Regulation of NMDA receptors by cyclin-dependent kinase-5

Abstract

Members of the N-methyl-d-aspartate (NMDA) class of glutamate receptors (NMDARs) are critical for development, synaptic transmission, learning and memory; they are targets of pathological disorders in the central nervous system. NMDARs are phosphorylated by both serine/threonine and tyrosine kinases. Here, we demonstrate that cyclin dependent kinase-5 (Cdk5) associates with and phosphorylates NR2A subunits at Ser-1232 in vitro and in intact cells. Moreover, we show that roscovitine, a selective Cdk5 inhibitor, blocks both long-term potentiation induction and NMDA-evoked currents in rat CA1 hippocampal neurons. These results suggest that Cdk5 plays a key role in synaptic transmission and plasticity through its up-regulation of NMDARs.
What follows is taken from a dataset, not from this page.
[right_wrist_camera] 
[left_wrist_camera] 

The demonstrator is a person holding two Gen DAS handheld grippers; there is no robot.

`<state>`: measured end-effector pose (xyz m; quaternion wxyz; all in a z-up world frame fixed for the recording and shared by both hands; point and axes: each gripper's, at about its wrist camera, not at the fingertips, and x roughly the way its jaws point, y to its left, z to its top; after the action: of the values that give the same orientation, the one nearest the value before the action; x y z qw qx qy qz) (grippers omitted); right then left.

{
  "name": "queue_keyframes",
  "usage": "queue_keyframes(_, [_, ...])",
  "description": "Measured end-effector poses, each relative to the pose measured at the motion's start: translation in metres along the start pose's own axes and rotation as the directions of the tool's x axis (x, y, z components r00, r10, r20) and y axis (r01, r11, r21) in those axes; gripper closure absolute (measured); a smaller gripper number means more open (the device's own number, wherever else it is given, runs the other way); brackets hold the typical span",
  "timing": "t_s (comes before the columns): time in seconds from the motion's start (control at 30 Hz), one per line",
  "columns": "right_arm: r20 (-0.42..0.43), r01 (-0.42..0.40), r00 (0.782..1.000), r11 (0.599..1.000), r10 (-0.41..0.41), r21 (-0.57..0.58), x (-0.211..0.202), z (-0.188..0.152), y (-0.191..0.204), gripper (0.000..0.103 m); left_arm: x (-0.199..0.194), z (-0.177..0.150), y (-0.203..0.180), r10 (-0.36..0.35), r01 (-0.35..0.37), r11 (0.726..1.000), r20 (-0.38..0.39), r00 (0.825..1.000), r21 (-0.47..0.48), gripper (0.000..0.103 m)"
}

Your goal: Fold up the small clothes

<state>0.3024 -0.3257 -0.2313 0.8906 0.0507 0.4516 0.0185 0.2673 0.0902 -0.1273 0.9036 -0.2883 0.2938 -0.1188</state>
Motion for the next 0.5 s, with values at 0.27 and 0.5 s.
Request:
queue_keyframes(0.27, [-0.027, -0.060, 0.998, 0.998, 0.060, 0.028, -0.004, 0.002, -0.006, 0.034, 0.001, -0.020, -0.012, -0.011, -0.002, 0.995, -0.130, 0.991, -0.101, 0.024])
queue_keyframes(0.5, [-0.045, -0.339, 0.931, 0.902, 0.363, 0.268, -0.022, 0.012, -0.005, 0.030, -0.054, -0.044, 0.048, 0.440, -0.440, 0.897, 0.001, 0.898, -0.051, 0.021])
The N-methyl-d-aspartate (NMDA) class of glutamate receptors (NMDAR) are essential for learning, memory, and development in the central nervous system (1–5). NMDARs are multimeric complexes formed from both NMDA receptor subunit (NR1) and modulatory NR2 subunits (6–9). A single gene encodes the NR1 subunit. Eight possible alternative RNA-splice variants provide molecular diversity of NMDARs (10). NR2A-NR2D are encoded by four separate genes (11, 12). NMDARs consist of NR1/NR2 heteromeric complexes (13–15). The activation of NMDARs and the influx of Ca²⁺ into the postsynaptic cells through the receptor are important for the induction of long-term synaptic plasticity, including long-term potentiation (LTP; ref. 16).

NMDA-channel activity is dynamically modulated in both intracellular and extracellular sites (3). Phosphorylation sites have been identified on the NR1, NR2A, and NR2B subunits, but not on the NR2C-NR2D subunits. Protein kinase C phosphorylates Ser-890 and Ser-896, and protein kinase A phosphorylates Ser-897 within the C1 exon of the NR1 subunit (17–19). Calcium/calmodulin protein kinase II mediates phosphorylation of NR2B, but not NR2A (20). More recently, phosphorylation at tyrosine residues of NR2A and NR2B has been described as an important determinant for NMDAR functions (19–20). In particular, Fyn, a member of the Src family of nonreceptor protein tyrosine kinases, was shown to phosphorylate the NR2A (7, 21–23). However, no information is available concerning which kinases phosphorylate NR2A at serine/threonine sites. Cyclin-dependent kinase-5 (Cdk5) is a serine/threonine kinase that is activated by neuron-specific p35 and p39 proteins (24–27). It exists as a large, multimeric complex associated with cytoskeletal proteins in the neurons. Cdk5 has been shown to phosphorylate a wide variety of proteins, all of which have serine/threonine sites in (K/RT/SPXK)-type motifs (28, 29). A number of synaptic proteins have been identified as Cdk5 substrates (30–32). Cdk5 and p35, predominantly expressed in postmitotic neurons, play essential roles in neuronal migration, neurite outgrowth, and laminar configuration of the cerebral cortex (25, 27, 33). Cdk5 in association with p25, a truncated form of p35, hyperphosphorylates the microtubule-associated protein tau. This hyperphosphorylation is thought to disrupt the neuronal cytoskeleton and ultimately contributes to neurodegeneration in Alzheimer's disease (34).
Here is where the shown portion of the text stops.